Records drawn from a dataset
---------------

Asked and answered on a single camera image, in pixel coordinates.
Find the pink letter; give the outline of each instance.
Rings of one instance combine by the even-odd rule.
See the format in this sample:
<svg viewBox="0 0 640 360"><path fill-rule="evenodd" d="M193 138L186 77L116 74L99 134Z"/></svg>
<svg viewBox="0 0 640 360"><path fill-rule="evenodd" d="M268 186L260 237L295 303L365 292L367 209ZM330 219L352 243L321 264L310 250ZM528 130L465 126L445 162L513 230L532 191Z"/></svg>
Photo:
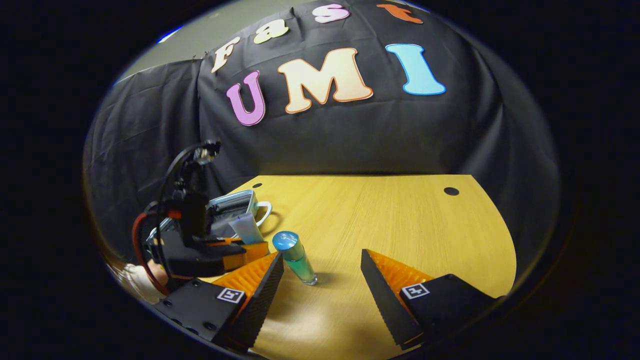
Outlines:
<svg viewBox="0 0 640 360"><path fill-rule="evenodd" d="M262 96L262 90L258 83L259 76L260 72L254 71L244 78L244 83L249 85L251 97L253 97L253 103L255 104L255 108L250 113L247 112L242 104L242 99L240 98L240 84L235 84L227 90L227 97L231 100L231 106L233 106L236 118L240 121L240 124L244 126L256 125L260 120L262 120L264 113L266 112L264 97Z"/></svg>
<svg viewBox="0 0 640 360"><path fill-rule="evenodd" d="M311 14L316 16L316 21L324 24L325 22L344 19L345 17L349 16L349 11L343 9L342 5L331 4L315 8L314 11L311 12Z"/></svg>

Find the black cable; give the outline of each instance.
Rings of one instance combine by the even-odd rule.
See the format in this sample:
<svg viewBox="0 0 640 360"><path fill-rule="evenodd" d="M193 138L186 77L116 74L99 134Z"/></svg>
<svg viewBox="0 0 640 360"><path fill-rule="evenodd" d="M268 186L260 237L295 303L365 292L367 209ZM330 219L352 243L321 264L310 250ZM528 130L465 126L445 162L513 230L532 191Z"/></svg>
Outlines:
<svg viewBox="0 0 640 360"><path fill-rule="evenodd" d="M167 266L166 263L166 259L164 258L164 252L163 252L163 246L162 246L162 237L160 237L160 223L161 223L161 218L162 218L162 214L166 213L166 211L163 211L162 209L162 198L164 195L164 189L166 187L166 184L169 182L169 179L171 179L171 177L173 176L173 172L175 171L175 168L177 167L177 165L182 162L184 160L184 158L186 158L188 155L190 155L193 151L195 151L196 149L198 149L199 147L202 147L202 144L196 144L196 145L192 145L189 146L188 148L184 149L183 151L180 152L180 154L178 154L178 156L175 157L175 159L173 159L173 162L171 163L171 165L169 166L169 169L166 172L166 175L164 177L164 181L162 184L162 187L160 187L160 194L158 196L158 200L157 200L157 219L156 219L156 236L157 236L157 241L158 241L158 255L160 257L160 262L162 263L162 266L167 274L167 278L168 278L168 285L170 287L170 289L175 289L175 281L173 281L173 277L171 276L171 273L169 271L169 266Z"/></svg>

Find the yellow table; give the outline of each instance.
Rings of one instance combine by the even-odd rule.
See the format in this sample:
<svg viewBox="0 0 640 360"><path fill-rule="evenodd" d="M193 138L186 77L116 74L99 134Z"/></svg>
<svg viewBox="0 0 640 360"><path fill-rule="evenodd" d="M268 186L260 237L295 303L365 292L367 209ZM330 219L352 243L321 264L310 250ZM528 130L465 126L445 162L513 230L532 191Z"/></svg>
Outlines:
<svg viewBox="0 0 640 360"><path fill-rule="evenodd" d="M269 248L275 251L278 231L297 233L318 276L317 285L306 286L285 266L252 348L270 359L388 359L403 352L360 271L362 249L433 277L456 274L494 298L513 285L511 236L472 176L258 176L234 191L257 183L257 198L273 204L260 227ZM460 193L447 195L447 187Z"/></svg>

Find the orange letter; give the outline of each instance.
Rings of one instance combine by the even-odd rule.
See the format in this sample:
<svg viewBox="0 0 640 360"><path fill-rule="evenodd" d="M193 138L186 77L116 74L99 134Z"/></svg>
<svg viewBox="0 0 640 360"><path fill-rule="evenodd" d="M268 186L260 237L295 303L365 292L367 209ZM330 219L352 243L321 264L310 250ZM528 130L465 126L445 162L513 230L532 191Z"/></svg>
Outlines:
<svg viewBox="0 0 640 360"><path fill-rule="evenodd" d="M227 63L226 56L231 56L231 53L234 50L234 44L237 44L238 41L240 41L240 37L236 37L230 42L227 42L223 47L216 50L216 61L213 63L213 69L211 69L211 72L218 71L218 69Z"/></svg>
<svg viewBox="0 0 640 360"><path fill-rule="evenodd" d="M407 9L399 8L396 5L391 4L380 4L377 6L378 8L387 9L387 11L391 13L391 15L397 17L398 19L403 19L404 21L408 22L414 22L416 24L422 24L422 20L416 19L415 17L410 17L408 14L410 14L411 11Z"/></svg>
<svg viewBox="0 0 640 360"><path fill-rule="evenodd" d="M287 33L289 28L285 26L284 20L278 19L271 21L261 26L255 33L257 34L253 38L253 42L256 44L262 44L270 38L280 37Z"/></svg>
<svg viewBox="0 0 640 360"><path fill-rule="evenodd" d="M364 85L356 64L357 53L358 51L352 47L331 50L324 58L320 71L302 59L282 64L278 72L284 74L289 90L289 105L284 110L293 114L311 107L311 100L302 92L303 86L319 103L326 103L331 83L334 81L333 98L336 101L347 102L371 97L373 90Z"/></svg>

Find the small bottle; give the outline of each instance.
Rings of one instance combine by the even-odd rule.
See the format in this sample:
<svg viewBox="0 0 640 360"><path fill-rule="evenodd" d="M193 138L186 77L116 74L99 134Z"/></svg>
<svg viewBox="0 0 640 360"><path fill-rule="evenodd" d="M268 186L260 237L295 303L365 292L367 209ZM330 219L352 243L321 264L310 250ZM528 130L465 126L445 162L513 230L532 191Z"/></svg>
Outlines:
<svg viewBox="0 0 640 360"><path fill-rule="evenodd" d="M318 282L314 269L309 263L305 248L300 242L298 234L290 231L280 231L273 236L273 246L282 253L282 257L289 268L306 285L313 286Z"/></svg>

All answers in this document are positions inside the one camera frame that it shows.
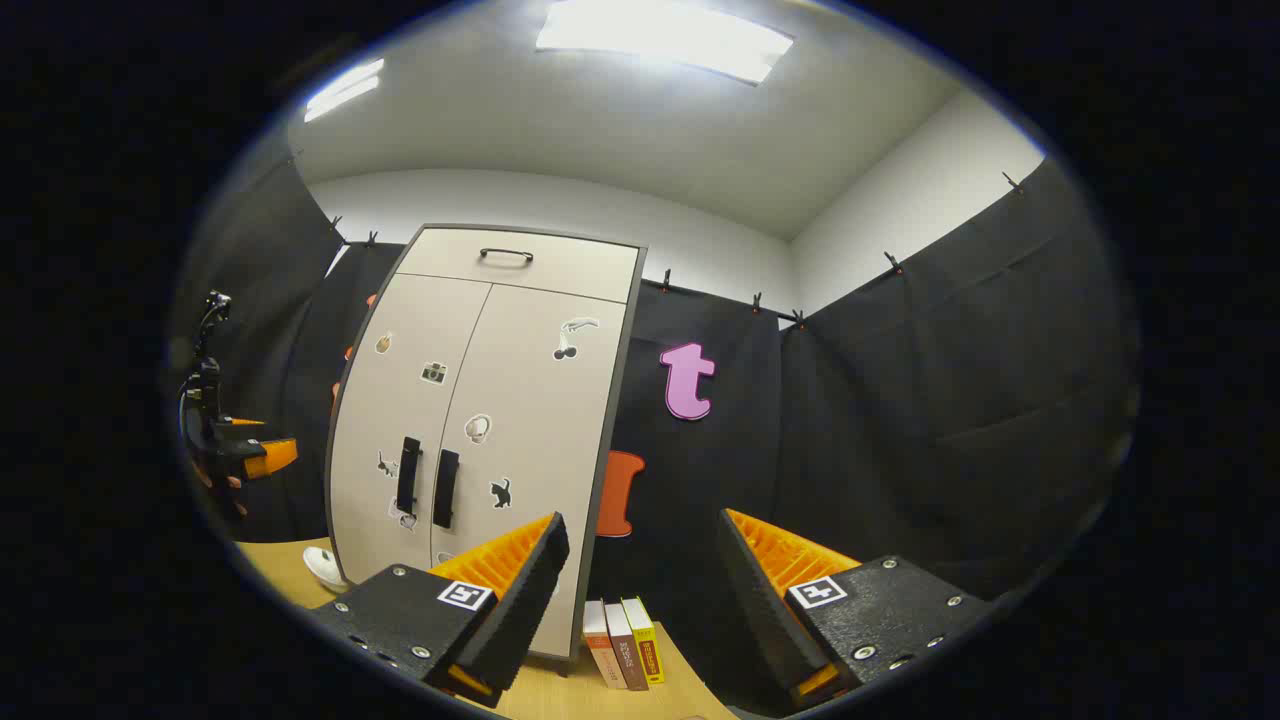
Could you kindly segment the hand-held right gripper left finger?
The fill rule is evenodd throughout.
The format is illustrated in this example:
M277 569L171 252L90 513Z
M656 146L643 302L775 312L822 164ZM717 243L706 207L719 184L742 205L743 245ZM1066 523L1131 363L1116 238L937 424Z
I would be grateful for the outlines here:
M390 565L308 616L412 682L494 708L568 555L564 519L552 512L429 570Z

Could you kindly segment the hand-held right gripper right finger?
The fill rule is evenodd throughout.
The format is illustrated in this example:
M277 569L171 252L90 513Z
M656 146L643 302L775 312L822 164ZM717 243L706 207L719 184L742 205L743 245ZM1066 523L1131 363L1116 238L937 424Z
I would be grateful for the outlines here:
M733 509L717 539L750 637L797 710L888 685L992 612L902 556L859 561Z

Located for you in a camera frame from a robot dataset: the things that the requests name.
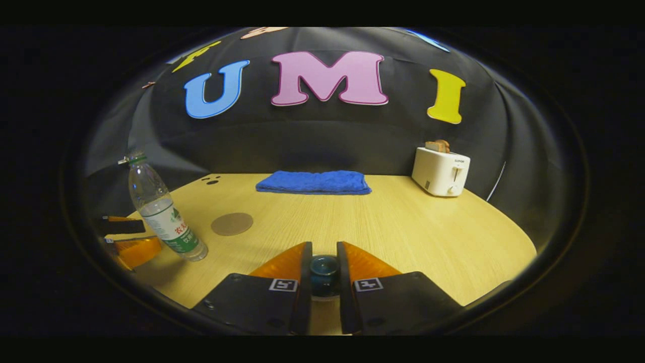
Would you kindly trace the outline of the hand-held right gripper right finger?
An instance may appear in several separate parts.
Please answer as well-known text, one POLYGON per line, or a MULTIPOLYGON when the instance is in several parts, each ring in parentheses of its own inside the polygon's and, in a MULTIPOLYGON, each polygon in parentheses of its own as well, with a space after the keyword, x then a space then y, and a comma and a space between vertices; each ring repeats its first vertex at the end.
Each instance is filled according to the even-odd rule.
POLYGON ((403 273, 348 242, 337 243, 337 259, 346 335, 442 333, 465 309, 425 274, 403 273))

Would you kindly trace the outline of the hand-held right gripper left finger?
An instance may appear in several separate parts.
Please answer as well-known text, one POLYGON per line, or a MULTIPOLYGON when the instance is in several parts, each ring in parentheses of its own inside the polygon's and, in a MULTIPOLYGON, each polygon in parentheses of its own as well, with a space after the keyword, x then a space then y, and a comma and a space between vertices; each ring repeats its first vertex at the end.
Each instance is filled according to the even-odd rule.
POLYGON ((191 309, 241 335, 306 335, 312 243, 302 242, 249 274, 228 274, 191 309))

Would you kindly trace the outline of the dark teacup lid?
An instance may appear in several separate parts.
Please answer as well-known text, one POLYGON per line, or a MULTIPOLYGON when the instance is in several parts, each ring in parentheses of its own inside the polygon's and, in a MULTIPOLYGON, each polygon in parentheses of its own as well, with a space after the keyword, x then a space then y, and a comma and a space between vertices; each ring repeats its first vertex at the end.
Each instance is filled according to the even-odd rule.
POLYGON ((331 301, 340 296, 340 264, 333 255, 314 255, 309 264, 313 301, 331 301))

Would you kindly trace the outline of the clear plastic water bottle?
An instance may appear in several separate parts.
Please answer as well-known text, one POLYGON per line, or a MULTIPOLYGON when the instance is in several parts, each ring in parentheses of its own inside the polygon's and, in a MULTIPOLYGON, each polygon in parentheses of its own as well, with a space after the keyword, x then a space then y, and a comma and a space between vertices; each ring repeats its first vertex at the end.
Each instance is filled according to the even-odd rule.
POLYGON ((127 182, 132 204, 153 232, 173 252, 190 262, 204 259, 207 245, 189 227, 157 171, 143 151, 135 150, 127 157, 127 182))

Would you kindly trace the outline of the round brown coaster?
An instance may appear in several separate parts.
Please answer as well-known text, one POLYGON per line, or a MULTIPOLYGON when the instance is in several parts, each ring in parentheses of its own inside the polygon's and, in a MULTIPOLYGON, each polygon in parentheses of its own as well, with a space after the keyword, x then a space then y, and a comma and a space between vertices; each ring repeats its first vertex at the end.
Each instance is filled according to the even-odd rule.
POLYGON ((214 219, 210 225, 212 232, 219 236, 235 236, 246 232, 254 223, 253 217, 246 212, 232 212, 214 219))

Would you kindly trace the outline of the folded blue towel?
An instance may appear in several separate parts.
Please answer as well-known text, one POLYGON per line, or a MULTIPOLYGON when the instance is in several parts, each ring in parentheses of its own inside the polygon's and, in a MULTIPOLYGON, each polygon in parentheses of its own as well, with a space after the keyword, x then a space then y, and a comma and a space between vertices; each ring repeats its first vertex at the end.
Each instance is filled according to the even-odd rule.
POLYGON ((255 190, 291 195, 369 195, 372 192, 365 176, 359 172, 276 171, 256 184, 255 190))

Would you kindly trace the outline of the white toaster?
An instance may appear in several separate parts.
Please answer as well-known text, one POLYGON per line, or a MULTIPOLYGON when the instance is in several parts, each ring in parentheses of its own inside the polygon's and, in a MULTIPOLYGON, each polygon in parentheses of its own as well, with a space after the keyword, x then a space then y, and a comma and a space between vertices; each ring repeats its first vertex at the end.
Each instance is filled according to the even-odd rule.
POLYGON ((418 147, 411 177, 433 196, 456 197, 465 189, 470 163, 465 155, 418 147))

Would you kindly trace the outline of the black backdrop cloth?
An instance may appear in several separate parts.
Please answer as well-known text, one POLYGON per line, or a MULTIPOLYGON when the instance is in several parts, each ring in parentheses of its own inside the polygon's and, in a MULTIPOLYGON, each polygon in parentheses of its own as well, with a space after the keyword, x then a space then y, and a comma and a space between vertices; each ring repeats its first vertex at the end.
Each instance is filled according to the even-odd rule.
POLYGON ((566 213, 562 118, 500 62, 402 28, 244 28, 142 71, 97 123, 82 179, 95 213, 134 210, 117 160, 135 148, 177 189, 210 173, 410 175, 435 139, 537 248, 566 213))

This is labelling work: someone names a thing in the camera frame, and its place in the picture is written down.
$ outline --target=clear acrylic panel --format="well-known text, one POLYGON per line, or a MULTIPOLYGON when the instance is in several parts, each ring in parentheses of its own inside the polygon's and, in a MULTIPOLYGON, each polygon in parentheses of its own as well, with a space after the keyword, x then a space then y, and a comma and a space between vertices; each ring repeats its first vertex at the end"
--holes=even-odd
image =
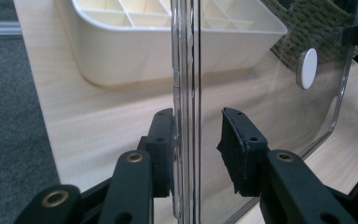
POLYGON ((342 30, 358 1, 172 0, 172 16, 176 215, 233 222, 254 200, 235 194, 216 149, 222 109, 246 114, 269 148, 307 157, 337 121, 353 51, 342 30))

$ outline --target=white plastic organizer tray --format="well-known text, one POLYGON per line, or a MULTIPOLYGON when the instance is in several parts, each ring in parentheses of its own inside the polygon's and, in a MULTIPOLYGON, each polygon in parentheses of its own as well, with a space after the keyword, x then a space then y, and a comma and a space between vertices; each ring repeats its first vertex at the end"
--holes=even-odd
MULTIPOLYGON (((170 76, 170 2, 56 0, 81 74, 101 86, 170 76)), ((202 72, 251 67, 287 33, 258 0, 201 5, 202 72)))

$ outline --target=wood grain surface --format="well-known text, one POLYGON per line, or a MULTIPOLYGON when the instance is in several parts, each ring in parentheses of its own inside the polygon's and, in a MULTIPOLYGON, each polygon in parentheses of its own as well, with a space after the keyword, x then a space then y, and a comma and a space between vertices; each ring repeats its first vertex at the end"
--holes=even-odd
MULTIPOLYGON (((100 88, 78 72, 53 0, 15 0, 60 180, 86 190, 112 175, 136 149, 153 115, 172 105, 170 78, 100 88)), ((358 64, 333 134, 306 159, 328 186, 348 193, 358 181, 358 64)), ((175 223, 171 199, 156 203, 156 223, 175 223)), ((239 223, 263 223, 258 206, 239 223)))

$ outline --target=white round magnet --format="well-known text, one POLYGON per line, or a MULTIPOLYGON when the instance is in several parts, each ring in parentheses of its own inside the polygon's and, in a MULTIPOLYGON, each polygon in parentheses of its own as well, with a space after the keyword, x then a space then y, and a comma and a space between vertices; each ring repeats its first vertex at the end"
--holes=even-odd
POLYGON ((315 49, 308 49, 301 54, 297 74, 297 85, 306 90, 309 89, 315 79, 316 68, 318 67, 318 54, 315 49))

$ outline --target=gray fabric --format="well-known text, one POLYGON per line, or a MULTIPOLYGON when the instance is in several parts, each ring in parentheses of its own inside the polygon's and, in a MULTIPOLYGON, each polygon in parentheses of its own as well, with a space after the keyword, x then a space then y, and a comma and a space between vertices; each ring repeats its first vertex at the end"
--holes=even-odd
MULTIPOLYGON (((16 19, 12 0, 0 0, 0 20, 16 19)), ((22 36, 0 36, 0 223, 58 183, 22 36)))

---------------

--- Work item ---
Go through the records above and copy every line with the word "right".

--- Your response ---
Could you kindly segment the hand-held right gripper left finger?
Could you kindly segment the hand-held right gripper right finger?
Would you kindly trace the outline of the hand-held right gripper right finger?
Would you kindly trace the outline of the hand-held right gripper left finger?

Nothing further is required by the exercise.